Date: 2007-04-29 06:00:41
From: xalkina

Generally well-thought concept, but bad implementation and examples. Version numbers are not appropriate for labeling capabilities. Each version always includes more that one capability, and requiring 2 versions to my mindset only leaves the option for the higher. Let me explain.


If you label capabilities based on versions, let's say 1 and 2, then the following
<require>
<version>1</version>
<version>2</version>
</require>


only leaves one choice available, namely that of version 2 --assuming requirements are ANDed, which I believe is a logical choice. ORing them wouldn't make much sense to me.

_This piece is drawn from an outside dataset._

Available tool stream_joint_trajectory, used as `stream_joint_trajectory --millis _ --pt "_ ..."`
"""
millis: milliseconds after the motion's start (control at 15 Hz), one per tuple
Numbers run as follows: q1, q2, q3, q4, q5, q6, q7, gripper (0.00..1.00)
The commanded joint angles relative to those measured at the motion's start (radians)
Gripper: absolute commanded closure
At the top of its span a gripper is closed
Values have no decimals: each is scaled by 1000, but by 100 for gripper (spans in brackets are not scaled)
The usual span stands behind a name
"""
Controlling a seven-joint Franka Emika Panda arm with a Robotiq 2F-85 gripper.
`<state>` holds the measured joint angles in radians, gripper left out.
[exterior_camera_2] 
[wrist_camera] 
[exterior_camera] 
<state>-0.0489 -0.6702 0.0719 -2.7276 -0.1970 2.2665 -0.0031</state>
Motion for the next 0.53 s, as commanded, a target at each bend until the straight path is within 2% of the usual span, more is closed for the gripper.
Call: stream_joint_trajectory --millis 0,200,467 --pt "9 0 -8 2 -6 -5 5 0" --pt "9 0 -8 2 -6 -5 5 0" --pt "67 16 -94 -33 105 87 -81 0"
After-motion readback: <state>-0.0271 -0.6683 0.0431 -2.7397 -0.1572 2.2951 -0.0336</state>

On the other hand is this:


* labeling version 1 as "v1"
* labeling version 2 as "v2"
* labeling new capability of v2 "packaging"
* labeling version 3 as "v3"
* labeling new capability of v3 "quantity"


If a processor could safely ignore the additions after version 1, then the message could be marked as
<require><capability>v1</capability></require>


If a processor must understand "packaging", but maybe not all other "v2" additions the message could be marked as
<require>
<capability>v1</capability>
<capability>packaging</capability>
</require>


If a processor must understand the complete set of additions of "v2" or "v3", then the message would be marked accordingly


<require><capability>v3</capability></require>


and only version 3 processors would be able to read it.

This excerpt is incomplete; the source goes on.